微笑う繁縷

 ミヤジは森を歩いていた。小道をはずれて、ほとんど雪に埋もれた茂みの中に、足を突っ込みながら。白い執事服の裾が、雪と草の葉に触れて薄く汚れた。濡れた衣服は酷く肌を冷やしたが、ミヤジはあまり気にならなかった。服の汚れよりも、冷たさよりも、ミヤジは気になることがほかにあったからだ。
 視線だけを小道の反対脇へと向ける。揺れる空籠がミヤジの視界に映る。人一人分程の距離を開けて、反対脇にいるルカスは、雪を避けて歩いていた。

「……もう少し、こっちへ来たらいいのに」

 ルカスが呆れたように笑う。ミヤジは返事をしなかった。できなかったと言った方が正しいかもしれない。ここへ来る前、ルカスの平然と歩を進めるルカスが少しだけ恨めしかった。
 今こうして二人で森へ来ているのは、ルカスが言い出したことだ。治療室でルカスを直視できないミヤジが、鈍い唸り声を上げながら蹲っていると、「あ、そうだ」と室内のただならぬ空気をルカスが破った。今度はなんだとミヤジが重い頭を持ち上げると、繋がれた指先が名残惜しく一度握られた後離れて行った。
「私、今日は薬草摘みに行かなくちゃ。届けてくれてありがとう、ミヤジ。それじゃあね」
 と味気なく言われ、ミヤジは、思わずついて行くと申し出てしまったのだ。飾らずに言えば、まだ一緒にいたかった。けれど、それをルカスに直接伝える勇気は、生憎持ち合わせていない。一人で行くとルカスは何度も断ったが、断られれば断られるほど、ミヤジは余計に意固地になった。そうして身勝手についてきたというわけだ。
 ルカスは屋敷を出る時に一度だけ、「本当に一緒に行くの?」と言ったが、それ以上は何も言わなかった。ミヤジは、やはり部屋へ戻ると言いかけて、半ば強引に屋敷を出てきた。森へ入っても、会話は特に弾むことがなかったが。
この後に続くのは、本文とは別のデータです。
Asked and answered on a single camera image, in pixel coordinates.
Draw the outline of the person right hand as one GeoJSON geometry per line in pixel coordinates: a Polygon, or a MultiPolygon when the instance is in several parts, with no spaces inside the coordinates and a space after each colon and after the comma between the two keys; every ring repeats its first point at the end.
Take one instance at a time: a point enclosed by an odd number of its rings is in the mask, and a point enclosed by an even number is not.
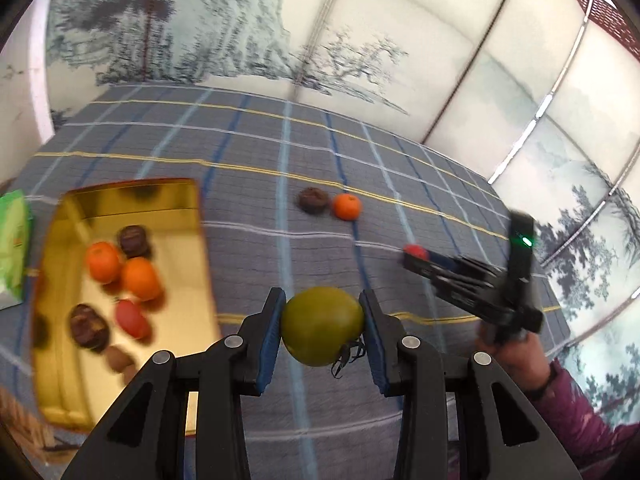
{"type": "Polygon", "coordinates": [[[548,384],[551,366],[537,334],[527,333],[524,339],[505,344],[490,344],[488,340],[488,326],[482,324],[477,332],[477,350],[494,358],[522,391],[534,392],[548,384]]]}

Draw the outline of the purple sleeve forearm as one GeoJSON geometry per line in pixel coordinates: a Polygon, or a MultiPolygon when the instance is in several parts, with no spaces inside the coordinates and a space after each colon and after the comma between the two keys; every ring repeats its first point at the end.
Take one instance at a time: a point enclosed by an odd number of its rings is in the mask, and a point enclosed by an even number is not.
{"type": "Polygon", "coordinates": [[[639,435],[639,424],[612,427],[570,373],[554,360],[547,385],[526,396],[584,479],[614,479],[614,465],[639,435]]]}
「ミヤジ、屋敷にいた方が良かったんじゃない?私一人でも問題ないし」
「……ああ」
「……」

 ずっとこんな調子だ。元々口数が多いはずのルカスも、厭に静かに歩くものだから、どうにもミヤジは調子が狂う。せめていつものように、くどい程にからかってくれた方が助かる。……誰よりもこの空気を作り出しているのが、他でもない自分であることを、ミヤジは自覚していたが。
 ルカスは口数こそ少なかったが、ミヤジの様子を気にしながら歩いているようだった。時折視線を感じたミヤジが、ルカスの方へと目を向けると、ミヤジとは反対側へ顔を背けた。そしてその度に花が咲いていただの、鶫が歩いているだのとミヤジに報告した。

「……ねぇ、ミヤジ……」
「なんだ」
「……もう少し、そっちへ行ってもいい?」

 ミヤジの返事を待たずにルカスが距離を縮める。ミヤジは意識せず茂みの奥へ一歩踏み込んだ。雪で隠れて見えなかったが、足元が小さく斜面になっていたようで、靴底が滑ってルカスに寄る形になる。
 二歩、よたついた。咄嗟に腕を開く。その拍子にルカスの手の甲と、ミヤジの手の甲が、束の間触れて、離れた。

「……すまん」
「……いいよ。大丈夫だった?」
「ああ」

 いたたまれなくなって、ミヤジは俯いた。すぐ傍らで咲いていた、雪にまみれた緑繁縷の小さな花が、ミヤジの裾に触れてひそひそ笑う。
 ──ずっと、醜態を晒してばかりだ。
 ミヤジは自分を情けなく思いながら、同時に気恥ずかしく晴れやかだった。ミヤジは緑繁縷に笑い返す。心を乱され続けていることが愉しいだなんて、やはり自分はおかしくなってしまったようだと。
 不意に指の股に手袋の布地を引っ掛けながら、ルカスの指が潜り込んでくる。指を二、三度密着させたり離したりしてから、隙間を埋めるようにしっかりと握った。

「……次は、ちゃんと、……してね」

 雪を踏みしめる音で、消されてしまう。そんなひとひら。反射的にルカスを見ると、相変わらずミヤジからは顔を背けていた。しかし、光芒に照らし出された耳が、襟から覗く首筋が、目で見て分かるほど濃く染まっている。ミヤジは言葉を返す代わりに、ルカスの手を強く、強く握り返した。